Like most would-be web-entrepreneurs, we discovered very early on that the 'Fields of Dreams' approach to web development is, unsurprisingly, flawed (i.e. 'if you build it, they will NOT come'). If building a profitable (or even sustainable) website were that easy, every web developer would be too busy swimming in their personal Jacuzzis of cash to apply their web-developing expertise to the many projects of small business owners and marketing professionals.
Based on dim-memory, subjective reasoning and a (slightly self-conscious) desire to create a traffic accumulating list of massive link bait longevity (like this one), we've created what we've (rather ambitiously) called, "The seven stupidest marketing stunts of all time." (The stunts are presented in no particular order.)
In this creepy campaign to gather new Twitter followers, one giant yellow mushroom takes following to a whole new level.

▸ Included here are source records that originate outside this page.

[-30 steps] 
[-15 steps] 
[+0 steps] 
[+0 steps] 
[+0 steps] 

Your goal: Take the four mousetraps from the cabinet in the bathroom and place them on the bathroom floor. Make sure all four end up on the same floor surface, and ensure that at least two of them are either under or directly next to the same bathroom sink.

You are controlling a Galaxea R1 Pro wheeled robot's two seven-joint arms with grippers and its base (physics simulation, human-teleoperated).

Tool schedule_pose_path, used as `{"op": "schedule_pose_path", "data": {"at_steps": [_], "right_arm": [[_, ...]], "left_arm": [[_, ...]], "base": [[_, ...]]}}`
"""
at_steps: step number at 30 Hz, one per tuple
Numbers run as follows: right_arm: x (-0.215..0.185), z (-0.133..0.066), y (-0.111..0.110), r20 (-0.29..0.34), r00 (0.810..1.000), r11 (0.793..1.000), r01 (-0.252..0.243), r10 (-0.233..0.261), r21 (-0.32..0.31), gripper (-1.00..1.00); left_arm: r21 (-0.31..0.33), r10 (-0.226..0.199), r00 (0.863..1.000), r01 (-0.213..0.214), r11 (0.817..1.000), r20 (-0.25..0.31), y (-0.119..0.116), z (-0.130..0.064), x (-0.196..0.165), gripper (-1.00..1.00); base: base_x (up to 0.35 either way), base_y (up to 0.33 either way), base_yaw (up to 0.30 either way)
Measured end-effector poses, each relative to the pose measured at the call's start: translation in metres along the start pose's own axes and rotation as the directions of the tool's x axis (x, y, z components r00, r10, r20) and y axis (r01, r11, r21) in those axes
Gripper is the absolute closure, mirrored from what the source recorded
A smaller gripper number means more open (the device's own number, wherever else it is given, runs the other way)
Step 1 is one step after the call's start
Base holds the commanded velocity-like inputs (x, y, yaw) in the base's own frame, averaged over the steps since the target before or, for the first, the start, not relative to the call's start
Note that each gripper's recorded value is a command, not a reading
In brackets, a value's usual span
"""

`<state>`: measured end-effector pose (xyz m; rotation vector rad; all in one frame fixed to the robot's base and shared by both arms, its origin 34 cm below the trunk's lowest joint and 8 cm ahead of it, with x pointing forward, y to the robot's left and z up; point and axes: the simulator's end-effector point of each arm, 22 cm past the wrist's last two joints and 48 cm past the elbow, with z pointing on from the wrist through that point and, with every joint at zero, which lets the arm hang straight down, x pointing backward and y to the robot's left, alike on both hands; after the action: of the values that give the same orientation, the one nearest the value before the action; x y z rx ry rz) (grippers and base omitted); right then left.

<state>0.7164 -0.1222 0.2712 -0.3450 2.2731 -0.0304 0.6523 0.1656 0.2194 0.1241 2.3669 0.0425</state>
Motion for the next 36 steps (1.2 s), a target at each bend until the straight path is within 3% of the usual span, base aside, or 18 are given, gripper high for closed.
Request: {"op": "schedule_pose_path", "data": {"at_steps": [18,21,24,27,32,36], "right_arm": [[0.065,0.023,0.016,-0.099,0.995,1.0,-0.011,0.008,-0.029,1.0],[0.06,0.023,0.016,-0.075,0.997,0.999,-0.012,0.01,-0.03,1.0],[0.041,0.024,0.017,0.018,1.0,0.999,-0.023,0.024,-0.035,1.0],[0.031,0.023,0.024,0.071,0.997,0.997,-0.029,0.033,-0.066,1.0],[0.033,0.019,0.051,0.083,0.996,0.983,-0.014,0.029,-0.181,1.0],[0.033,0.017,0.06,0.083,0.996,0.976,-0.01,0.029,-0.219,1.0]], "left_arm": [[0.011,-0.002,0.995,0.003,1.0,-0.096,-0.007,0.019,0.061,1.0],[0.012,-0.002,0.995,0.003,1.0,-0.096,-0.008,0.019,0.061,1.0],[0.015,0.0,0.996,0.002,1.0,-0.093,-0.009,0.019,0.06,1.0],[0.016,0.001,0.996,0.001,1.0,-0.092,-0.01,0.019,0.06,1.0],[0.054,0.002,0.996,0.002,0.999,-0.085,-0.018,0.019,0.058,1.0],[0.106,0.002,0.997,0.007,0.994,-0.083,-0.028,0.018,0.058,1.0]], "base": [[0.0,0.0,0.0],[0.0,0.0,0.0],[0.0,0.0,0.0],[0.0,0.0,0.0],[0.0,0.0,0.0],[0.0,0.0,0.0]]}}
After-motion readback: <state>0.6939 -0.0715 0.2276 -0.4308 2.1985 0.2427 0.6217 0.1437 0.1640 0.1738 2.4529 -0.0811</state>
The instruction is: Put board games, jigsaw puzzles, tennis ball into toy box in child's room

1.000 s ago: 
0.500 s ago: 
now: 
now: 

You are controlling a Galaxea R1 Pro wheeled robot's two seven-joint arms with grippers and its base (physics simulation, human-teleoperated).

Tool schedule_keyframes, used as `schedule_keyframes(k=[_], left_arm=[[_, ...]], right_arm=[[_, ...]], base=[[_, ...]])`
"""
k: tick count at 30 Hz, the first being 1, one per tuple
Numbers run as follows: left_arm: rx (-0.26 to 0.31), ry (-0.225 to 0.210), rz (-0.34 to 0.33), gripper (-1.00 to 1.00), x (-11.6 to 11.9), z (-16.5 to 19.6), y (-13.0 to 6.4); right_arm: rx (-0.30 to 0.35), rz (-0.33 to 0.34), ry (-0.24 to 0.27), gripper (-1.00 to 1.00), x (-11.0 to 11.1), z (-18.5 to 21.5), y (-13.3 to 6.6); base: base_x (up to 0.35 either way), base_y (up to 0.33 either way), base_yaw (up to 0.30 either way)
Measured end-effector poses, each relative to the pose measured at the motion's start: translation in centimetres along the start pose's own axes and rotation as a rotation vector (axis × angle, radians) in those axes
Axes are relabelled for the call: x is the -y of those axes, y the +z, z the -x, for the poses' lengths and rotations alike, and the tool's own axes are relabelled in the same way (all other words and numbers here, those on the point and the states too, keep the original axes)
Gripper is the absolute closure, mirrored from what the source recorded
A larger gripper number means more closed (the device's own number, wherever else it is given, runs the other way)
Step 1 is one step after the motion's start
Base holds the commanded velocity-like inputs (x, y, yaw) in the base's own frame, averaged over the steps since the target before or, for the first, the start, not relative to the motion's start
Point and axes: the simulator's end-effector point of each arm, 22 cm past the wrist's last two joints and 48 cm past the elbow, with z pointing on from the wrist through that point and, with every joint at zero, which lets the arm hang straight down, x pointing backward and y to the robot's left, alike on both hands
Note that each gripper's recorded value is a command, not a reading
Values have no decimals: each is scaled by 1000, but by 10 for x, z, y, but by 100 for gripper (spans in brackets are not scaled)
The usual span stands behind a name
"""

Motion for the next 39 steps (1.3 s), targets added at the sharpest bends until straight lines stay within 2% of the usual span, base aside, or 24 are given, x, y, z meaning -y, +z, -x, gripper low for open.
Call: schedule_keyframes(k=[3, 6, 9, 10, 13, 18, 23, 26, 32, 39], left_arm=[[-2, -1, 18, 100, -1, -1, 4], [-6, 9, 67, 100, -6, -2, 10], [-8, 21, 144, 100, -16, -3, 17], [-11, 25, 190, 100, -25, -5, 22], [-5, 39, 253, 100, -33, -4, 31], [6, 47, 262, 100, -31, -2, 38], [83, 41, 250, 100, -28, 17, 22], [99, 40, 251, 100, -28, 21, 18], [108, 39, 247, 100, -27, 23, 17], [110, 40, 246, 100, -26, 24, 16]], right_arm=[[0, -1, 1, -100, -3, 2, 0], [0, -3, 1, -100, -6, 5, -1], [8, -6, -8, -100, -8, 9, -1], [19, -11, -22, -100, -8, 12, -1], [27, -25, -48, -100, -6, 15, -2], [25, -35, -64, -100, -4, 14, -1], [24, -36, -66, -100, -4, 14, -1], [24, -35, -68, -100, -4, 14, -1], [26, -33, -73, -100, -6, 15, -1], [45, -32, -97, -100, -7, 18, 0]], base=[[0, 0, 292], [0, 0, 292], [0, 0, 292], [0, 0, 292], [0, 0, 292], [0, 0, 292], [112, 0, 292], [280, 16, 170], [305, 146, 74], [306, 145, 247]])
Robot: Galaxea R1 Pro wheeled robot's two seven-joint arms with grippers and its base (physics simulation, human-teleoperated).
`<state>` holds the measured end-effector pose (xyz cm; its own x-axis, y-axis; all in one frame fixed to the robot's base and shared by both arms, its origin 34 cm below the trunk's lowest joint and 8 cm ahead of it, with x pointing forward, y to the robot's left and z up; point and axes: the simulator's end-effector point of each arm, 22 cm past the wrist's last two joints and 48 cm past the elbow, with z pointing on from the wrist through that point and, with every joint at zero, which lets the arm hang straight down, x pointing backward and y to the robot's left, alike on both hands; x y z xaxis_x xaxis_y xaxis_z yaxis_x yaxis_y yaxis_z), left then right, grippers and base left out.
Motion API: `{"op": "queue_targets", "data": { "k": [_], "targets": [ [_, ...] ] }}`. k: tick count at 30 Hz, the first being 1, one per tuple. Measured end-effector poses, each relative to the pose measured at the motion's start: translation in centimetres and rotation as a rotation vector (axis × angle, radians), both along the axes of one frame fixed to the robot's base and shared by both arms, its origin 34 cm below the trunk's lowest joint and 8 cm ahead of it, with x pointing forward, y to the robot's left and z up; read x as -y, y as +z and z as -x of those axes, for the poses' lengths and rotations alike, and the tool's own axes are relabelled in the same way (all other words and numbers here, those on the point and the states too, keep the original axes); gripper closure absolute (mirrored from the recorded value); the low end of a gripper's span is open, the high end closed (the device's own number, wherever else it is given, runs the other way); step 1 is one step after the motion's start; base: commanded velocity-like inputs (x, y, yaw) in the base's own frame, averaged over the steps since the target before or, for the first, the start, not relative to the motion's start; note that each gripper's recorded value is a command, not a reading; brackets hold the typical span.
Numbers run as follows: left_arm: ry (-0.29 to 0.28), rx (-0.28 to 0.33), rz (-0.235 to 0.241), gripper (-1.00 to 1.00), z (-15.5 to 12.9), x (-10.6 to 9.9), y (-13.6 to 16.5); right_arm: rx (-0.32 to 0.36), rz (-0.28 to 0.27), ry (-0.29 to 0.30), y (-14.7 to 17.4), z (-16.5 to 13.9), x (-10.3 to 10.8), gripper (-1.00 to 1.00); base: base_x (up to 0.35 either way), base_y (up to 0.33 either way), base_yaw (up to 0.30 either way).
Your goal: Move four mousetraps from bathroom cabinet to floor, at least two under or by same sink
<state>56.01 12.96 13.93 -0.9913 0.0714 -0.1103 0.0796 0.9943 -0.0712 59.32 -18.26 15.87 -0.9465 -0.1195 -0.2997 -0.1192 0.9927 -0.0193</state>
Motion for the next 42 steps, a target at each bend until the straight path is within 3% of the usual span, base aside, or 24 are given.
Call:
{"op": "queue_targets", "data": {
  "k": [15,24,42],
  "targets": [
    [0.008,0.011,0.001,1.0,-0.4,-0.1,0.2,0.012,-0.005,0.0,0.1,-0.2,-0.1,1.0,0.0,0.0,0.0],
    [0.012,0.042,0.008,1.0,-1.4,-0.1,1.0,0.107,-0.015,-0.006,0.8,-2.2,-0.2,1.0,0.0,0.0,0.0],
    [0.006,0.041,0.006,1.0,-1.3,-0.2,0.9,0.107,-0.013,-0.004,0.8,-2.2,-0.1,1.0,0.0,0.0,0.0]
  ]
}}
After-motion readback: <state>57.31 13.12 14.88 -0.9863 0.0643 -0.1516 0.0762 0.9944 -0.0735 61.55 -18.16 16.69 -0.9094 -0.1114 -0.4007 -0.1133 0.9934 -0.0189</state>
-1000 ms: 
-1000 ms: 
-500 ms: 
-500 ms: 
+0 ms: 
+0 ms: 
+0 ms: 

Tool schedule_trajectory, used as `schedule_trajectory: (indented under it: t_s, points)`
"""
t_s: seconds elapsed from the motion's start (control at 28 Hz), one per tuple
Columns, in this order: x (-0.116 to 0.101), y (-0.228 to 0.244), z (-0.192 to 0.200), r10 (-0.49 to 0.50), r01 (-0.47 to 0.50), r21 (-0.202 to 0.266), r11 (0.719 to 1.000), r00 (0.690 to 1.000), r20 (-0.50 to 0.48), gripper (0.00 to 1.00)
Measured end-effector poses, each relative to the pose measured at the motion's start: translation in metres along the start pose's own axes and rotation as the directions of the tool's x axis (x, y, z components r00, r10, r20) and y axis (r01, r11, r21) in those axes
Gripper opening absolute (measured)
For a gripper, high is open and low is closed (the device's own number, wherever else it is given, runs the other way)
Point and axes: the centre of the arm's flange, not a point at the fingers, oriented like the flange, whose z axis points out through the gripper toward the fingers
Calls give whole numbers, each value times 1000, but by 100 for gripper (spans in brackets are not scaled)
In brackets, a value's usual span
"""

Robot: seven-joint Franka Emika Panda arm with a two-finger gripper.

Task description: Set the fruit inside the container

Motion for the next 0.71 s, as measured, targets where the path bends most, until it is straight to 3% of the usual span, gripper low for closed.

Usually, it's called stalking. But, in this case, it's marketing.
The team behind this recent Mini Cooper campaign have taken outdoor advertising to a whole new level: They've taken it down a notch. In what could possibly be described as 3D, ground-level advertising (we're open to suggestions), Dutch agency Ubachswisbrun/JWT created this 'visual piece' to demonstrate the compact nature of the MINI. We're always impressed by memorable marketing.